Qu’est-ce que l’orientation sexuelle ?
Audrey Aegerter
L’orientation sexuelle correspond à un désir pour une relation sexuelle et/ou romantique avec autrui. Ou de savoir qu’on en a pas : les personnes asexuelles ne ressentent pas le besoin d’avoir une relation sexuelle et romantique avec quelqu’un. Grâce au travail militant des organisations LGB, l’homosexualité a été dépénalisée et dépathologisée. Aujourd’hui, de nombreux pays européens autorisent le mariage pour les couples de même « sexe ». Malgré une forte évolution des droits pour les personnes LGBTQI, la société reste très hétéronormées. Les valeurs hétérosexuelles restent dominantes. Il est attendu qu’un personne soit hétérosexuelle, cisgenre et dyadique. En cas de doute, avéré ou présupposé, la personne risque de faire face à de nombreuses discriminations et violences.
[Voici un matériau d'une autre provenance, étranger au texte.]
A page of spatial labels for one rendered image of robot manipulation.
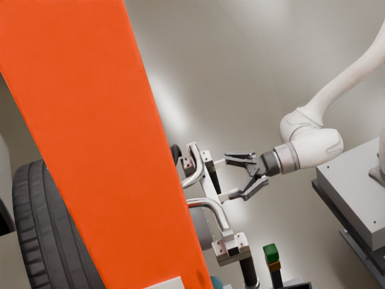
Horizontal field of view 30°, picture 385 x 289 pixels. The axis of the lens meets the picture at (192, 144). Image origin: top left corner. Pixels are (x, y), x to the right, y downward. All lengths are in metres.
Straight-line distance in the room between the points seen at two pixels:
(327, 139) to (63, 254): 0.89
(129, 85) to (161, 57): 3.31
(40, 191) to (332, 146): 0.89
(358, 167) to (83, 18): 2.05
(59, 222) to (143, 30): 2.80
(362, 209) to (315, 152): 0.50
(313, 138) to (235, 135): 1.39
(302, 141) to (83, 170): 1.32
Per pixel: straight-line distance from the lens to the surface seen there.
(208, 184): 1.99
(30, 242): 1.79
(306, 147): 2.19
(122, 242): 1.07
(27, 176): 1.93
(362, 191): 2.69
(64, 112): 0.89
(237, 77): 3.90
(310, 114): 2.32
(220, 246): 1.88
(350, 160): 2.80
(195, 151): 2.04
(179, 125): 3.69
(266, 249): 2.22
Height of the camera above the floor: 2.41
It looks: 42 degrees down
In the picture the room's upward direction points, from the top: 16 degrees counter-clockwise
De nouveaux termes apparaissent régulièrement pour désigner les différents identités de genre ou identités sexuelles. Vous, vous n’aimez pas l’idée de définir ces différents termes ?
Audrey Aegerter
Dans le milieu académique, on n’aime pas trop l’idée de lexique parce que cela fige les choses. Or, ces termes évoluent car ce sont des constructions sociales. Les termes répondent à des besoins personnels ou des stratégies militantes ou politiques. Ce n’est pas parce qu’un nouveau terme apparaît qu’une nouvelle identité apparaît. Par exemple, on parle beaucoup aujourd’hui de personnes non-binaires ; cela ne veut pas dire que ces personnes n’existaient pas avant. Elles n’arrivaient simplement pas à se regrouper sous ce terme. Cela répond à un besoin du mouvement ou de ces personnes. Certains termes vont apparaître, d’autres vont disparaître. La façon dont on les définit va évoluer aussi.
Audrey Aegerter
Audrey Aegerter est doctorante au sein de l’Atelier Genre(s) et Sexualité(s) (Faculté de Philosophie et Sciences sociales).